Take it from a hardened LA detective who has worked with evidence all of his professional life…
Many people simply don’t understand the basic categories of evidence and mistakenly think prosecutors need a particular kind of evidence to be successful. As it turns out, evidence falls into one of two categories: direct and indirect. Direct evidence is simply eyewitness testimony. Indirect evidence (also known as circumstantial evidence) is everything else. When I say “everything else” I mean precisely that: everything has the potential to be considered as evidence. In the many years I’ve been making criminal cases in the State of California, I’ve presented physical objects, statements, behaviors and much more to make my case. Take a look at the variety of evidences typically presented in criminal jury trials:
Forensic physical evidence
Non-forensic physical evidence
Where the victim was attacked
Where the victim wasn’t attacked
Items discovered at the crime scene
Items missing from the crime scene
Words the suspect said
Words the suspect failed to say
Something the suspect did
Something the suspect failed to do
I could go on and on, but are you starting to see the pattern? Everything has the potential to be part of an evidential case, depending on the nature of the case under consideration. Sometimes the simplest detail (something you might not typically think of as evidence) can make the case. I’ve successfully investigated cases prosecuted with nothing more than statements. These cases didn’t possess a single piece of physical evidence, yet the juries came back with a guilty verdict in less than 4 hours.
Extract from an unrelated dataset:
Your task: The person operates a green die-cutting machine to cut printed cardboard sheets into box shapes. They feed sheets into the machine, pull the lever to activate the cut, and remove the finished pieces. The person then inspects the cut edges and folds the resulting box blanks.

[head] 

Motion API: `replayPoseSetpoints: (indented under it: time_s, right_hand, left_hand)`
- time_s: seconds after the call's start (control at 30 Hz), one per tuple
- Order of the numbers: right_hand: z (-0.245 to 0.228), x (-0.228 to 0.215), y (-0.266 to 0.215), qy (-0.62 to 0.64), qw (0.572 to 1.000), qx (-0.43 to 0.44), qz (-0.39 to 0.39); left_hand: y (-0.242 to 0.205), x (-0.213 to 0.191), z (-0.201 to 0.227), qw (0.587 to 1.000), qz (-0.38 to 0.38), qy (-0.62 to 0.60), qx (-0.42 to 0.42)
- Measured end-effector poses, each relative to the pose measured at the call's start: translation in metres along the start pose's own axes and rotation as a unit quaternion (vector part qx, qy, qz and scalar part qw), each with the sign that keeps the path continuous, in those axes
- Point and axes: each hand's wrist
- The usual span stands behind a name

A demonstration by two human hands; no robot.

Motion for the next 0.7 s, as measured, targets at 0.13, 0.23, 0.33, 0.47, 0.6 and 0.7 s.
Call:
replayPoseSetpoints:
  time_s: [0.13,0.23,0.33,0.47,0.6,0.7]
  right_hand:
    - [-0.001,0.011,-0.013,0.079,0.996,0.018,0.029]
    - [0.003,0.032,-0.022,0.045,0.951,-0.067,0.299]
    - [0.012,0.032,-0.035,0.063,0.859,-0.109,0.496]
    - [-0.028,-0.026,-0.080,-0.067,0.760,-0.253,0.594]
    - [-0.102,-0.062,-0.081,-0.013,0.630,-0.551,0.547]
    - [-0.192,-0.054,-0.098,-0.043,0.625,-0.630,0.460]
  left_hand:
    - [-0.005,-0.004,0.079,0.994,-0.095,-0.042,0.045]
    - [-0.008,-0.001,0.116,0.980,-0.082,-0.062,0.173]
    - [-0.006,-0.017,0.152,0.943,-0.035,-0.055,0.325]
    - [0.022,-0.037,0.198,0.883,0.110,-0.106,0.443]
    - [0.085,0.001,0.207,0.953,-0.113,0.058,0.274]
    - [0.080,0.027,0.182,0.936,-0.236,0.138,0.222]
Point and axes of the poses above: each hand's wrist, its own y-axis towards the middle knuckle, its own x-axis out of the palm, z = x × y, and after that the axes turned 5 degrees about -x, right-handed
When skeptics say the case for Christianity is weak because it can’t be built with scientific, testable, physical, forensic evidence, they simply don’t know how criminal cases are tried every day in America. Everything counts as evidence, including the behavior of the original witnesses, the testimony of those who listened to the statements of these witnesses, the touch-point corroborative evidence of archaeology, the internal confirmation of geography, politics and proper nouns, and the deficiency of alternative explanations. These forms of evidence (or something very similar) are used in criminal trials every day. If convictions were dependent on physical, forensic evidence, very few cases would ever be prosecuted. My cold-cases, for example, are entirely circumstantial and typically employ little or no forensic evidence. I’ve yet to lose one of these cases, because I’ve learned the answer to an important question: What qualifies as evidence? Everything.